EXERCISE DESCRIPTION: Return the records that follow, matching each one exactly.

(Data excerpts)
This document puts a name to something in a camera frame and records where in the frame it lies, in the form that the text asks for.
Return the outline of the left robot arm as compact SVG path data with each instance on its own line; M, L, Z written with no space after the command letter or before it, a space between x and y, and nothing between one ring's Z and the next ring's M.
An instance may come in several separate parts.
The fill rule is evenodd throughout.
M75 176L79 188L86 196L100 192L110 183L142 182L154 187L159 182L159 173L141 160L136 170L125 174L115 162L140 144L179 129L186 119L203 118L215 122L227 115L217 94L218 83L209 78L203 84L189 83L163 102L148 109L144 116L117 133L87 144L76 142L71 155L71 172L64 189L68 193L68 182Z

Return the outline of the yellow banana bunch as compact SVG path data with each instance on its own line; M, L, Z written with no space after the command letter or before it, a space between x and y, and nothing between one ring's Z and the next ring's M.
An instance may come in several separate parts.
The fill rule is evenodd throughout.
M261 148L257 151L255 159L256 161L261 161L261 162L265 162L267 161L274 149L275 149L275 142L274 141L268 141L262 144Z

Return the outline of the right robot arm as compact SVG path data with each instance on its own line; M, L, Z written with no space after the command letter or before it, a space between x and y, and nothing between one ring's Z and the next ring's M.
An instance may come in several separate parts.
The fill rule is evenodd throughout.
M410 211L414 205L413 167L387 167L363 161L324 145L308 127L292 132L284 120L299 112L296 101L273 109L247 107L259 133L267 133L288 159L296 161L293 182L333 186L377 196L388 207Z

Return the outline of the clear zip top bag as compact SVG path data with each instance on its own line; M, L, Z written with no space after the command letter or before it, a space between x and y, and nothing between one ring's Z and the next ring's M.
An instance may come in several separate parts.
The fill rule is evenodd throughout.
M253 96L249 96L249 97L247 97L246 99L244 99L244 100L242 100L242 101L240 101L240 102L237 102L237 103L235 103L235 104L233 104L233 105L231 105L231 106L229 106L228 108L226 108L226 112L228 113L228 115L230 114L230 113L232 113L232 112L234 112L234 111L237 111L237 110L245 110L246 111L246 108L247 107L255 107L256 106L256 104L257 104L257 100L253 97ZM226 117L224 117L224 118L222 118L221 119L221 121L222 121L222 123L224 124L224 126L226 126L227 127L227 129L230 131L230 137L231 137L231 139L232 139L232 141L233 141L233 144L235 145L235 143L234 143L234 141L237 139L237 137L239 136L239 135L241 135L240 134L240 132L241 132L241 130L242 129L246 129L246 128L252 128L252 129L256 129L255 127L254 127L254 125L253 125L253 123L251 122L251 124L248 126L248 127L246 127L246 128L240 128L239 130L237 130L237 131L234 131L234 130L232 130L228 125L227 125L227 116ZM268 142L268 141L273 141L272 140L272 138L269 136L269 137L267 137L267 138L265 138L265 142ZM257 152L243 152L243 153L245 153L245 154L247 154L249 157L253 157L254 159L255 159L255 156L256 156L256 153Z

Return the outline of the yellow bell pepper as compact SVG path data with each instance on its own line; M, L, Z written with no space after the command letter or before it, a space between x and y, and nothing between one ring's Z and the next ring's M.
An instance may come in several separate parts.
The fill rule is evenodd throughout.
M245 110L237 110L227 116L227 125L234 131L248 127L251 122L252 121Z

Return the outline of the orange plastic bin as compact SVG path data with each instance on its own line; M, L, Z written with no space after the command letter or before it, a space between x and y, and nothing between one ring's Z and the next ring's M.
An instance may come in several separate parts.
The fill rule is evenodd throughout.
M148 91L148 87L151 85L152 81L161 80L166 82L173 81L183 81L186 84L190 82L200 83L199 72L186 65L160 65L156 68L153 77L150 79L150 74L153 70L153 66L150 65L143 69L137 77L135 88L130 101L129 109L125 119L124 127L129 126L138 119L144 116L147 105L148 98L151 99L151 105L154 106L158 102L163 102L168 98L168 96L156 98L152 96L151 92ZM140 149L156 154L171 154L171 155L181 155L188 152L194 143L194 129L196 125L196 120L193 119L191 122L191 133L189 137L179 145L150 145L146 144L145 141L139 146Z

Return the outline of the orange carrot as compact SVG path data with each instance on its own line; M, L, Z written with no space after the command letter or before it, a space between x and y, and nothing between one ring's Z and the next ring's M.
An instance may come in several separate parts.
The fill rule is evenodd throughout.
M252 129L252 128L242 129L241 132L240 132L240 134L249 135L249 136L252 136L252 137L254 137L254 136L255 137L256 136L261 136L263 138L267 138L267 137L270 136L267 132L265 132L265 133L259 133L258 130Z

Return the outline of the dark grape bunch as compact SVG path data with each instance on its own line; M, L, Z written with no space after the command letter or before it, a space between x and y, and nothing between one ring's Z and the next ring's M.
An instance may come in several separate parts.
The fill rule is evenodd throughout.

SOLUTION FOR THIS EXERCISE:
This document puts a name to something in a camera frame and records where in the frame it lies, in the form that the text asks for.
Return the outline of the left robot arm as compact SVG path data with each instance on its own line; M, L, Z written with no space after the command letter or before it, a space between x and y, and nothing between one ring's Z and the next ring's M.
An instance may come in several separate parts.
The fill rule is evenodd throughout.
M75 176L79 188L86 196L100 192L110 183L142 182L154 187L159 182L159 173L141 160L136 170L125 174L115 162L140 144L179 129L186 119L203 118L215 122L227 115L217 94L218 83L209 78L203 84L189 83L163 102L148 109L144 116L117 133L87 144L76 142L71 155L71 172L64 189L68 193L68 182Z

Return the outline of the yellow banana bunch as compact SVG path data with each instance on its own line; M, L, Z written with no space after the command letter or before it, a space between x and y, and nothing between one ring's Z and the next ring's M.
An instance may come in several separate parts.
The fill rule is evenodd throughout.
M261 148L257 151L255 159L256 161L261 161L261 162L265 162L267 161L274 149L275 149L275 142L274 141L268 141L262 144Z

Return the outline of the right robot arm as compact SVG path data with each instance on its own line; M, L, Z written with no space after the command letter or before it, a space between x and y, and nothing between one ring's Z and the next ring's M.
An instance may come in several separate parts.
The fill rule is evenodd throughout.
M410 211L414 205L413 167L387 167L363 161L324 145L308 127L292 132L284 120L299 112L296 101L273 109L247 107L259 133L267 133L288 159L296 161L293 182L333 186L377 196L388 207Z

Return the outline of the clear zip top bag as compact SVG path data with each instance on its own line; M, L, Z written with no space after the command letter or before it, a space between x and y, and nothing between one ring's Z and the next ring's M.
An instance may come in several separate parts.
The fill rule is evenodd throughout.
M253 96L249 96L249 97L247 97L246 99L244 99L244 100L242 100L242 101L240 101L240 102L237 102L237 103L235 103L235 104L233 104L233 105L231 105L231 106L229 106L228 108L226 108L226 112L228 113L228 115L230 114L230 113L232 113L232 112L234 112L234 111L237 111L237 110L245 110L246 111L246 108L247 107L255 107L256 106L256 104L257 104L257 100L253 97ZM226 117L224 117L224 118L222 118L221 119L221 121L222 121L222 123L224 124L224 126L226 126L227 127L227 129L230 131L230 137L231 137L231 139L232 139L232 141L233 141L233 144L235 145L235 143L234 143L234 141L237 139L237 137L239 136L239 135L241 135L240 134L240 132L241 132L241 130L242 129L246 129L246 128L252 128L252 129L256 129L255 127L254 127L254 125L253 125L253 123L251 122L251 124L248 126L248 127L246 127L246 128L240 128L239 130L237 130L237 131L234 131L234 130L232 130L228 125L227 125L227 116ZM268 142L268 141L273 141L272 140L272 138L269 136L269 137L267 137L267 138L265 138L265 142ZM257 152L243 152L243 153L245 153L245 154L247 154L249 157L253 157L254 159L255 159L255 156L256 156L256 153Z

Return the outline of the yellow bell pepper as compact SVG path data with each instance on its own line; M, L, Z written with no space after the command letter or before it, a space between x and y, and nothing between one ring's Z and the next ring's M.
An instance may come in several separate parts.
The fill rule is evenodd throughout.
M245 110L237 110L227 116L227 125L234 131L248 127L251 122L252 121Z

Return the outline of the orange plastic bin as compact SVG path data with each instance on its own line; M, L, Z written with no space after the command letter or before it, a space between x and y, and nothing between one ring's Z and the next ring's M.
An instance may come in several separate parts.
The fill rule is evenodd throughout.
M148 91L148 87L151 85L152 81L161 80L166 82L173 81L183 81L186 84L190 82L200 83L199 72L186 65L160 65L156 68L153 77L150 79L150 74L153 70L153 66L150 65L143 69L137 77L135 88L130 101L129 109L125 119L124 127L129 126L138 119L144 116L147 105L148 98L151 99L151 105L154 106L158 102L163 102L168 98L168 96L156 98L152 96L151 92ZM140 149L156 154L171 154L171 155L181 155L188 152L194 143L194 129L196 125L196 120L193 119L191 122L191 133L189 137L179 145L150 145L146 144L145 141L139 146Z

Return the outline of the orange carrot as compact SVG path data with each instance on its own line; M, L, Z written with no space after the command letter or before it, a space between x and y, and nothing between one ring's Z and the next ring's M.
An instance may come in several separate parts.
The fill rule is evenodd throughout.
M252 129L252 128L242 129L241 132L240 132L240 134L249 135L249 136L252 136L252 137L254 137L254 136L255 137L256 136L261 136L263 138L267 138L267 137L270 136L267 132L265 132L265 133L259 133L258 130Z

Return the outline of the dark grape bunch as compact SVG path data with each instance on its own line; M, L, Z written with no space after the command letter or before it, a space between x and y, and nothing between one ring's Z and the next ring's M.
An instance may come in several separate parts.
The fill rule is evenodd throughout.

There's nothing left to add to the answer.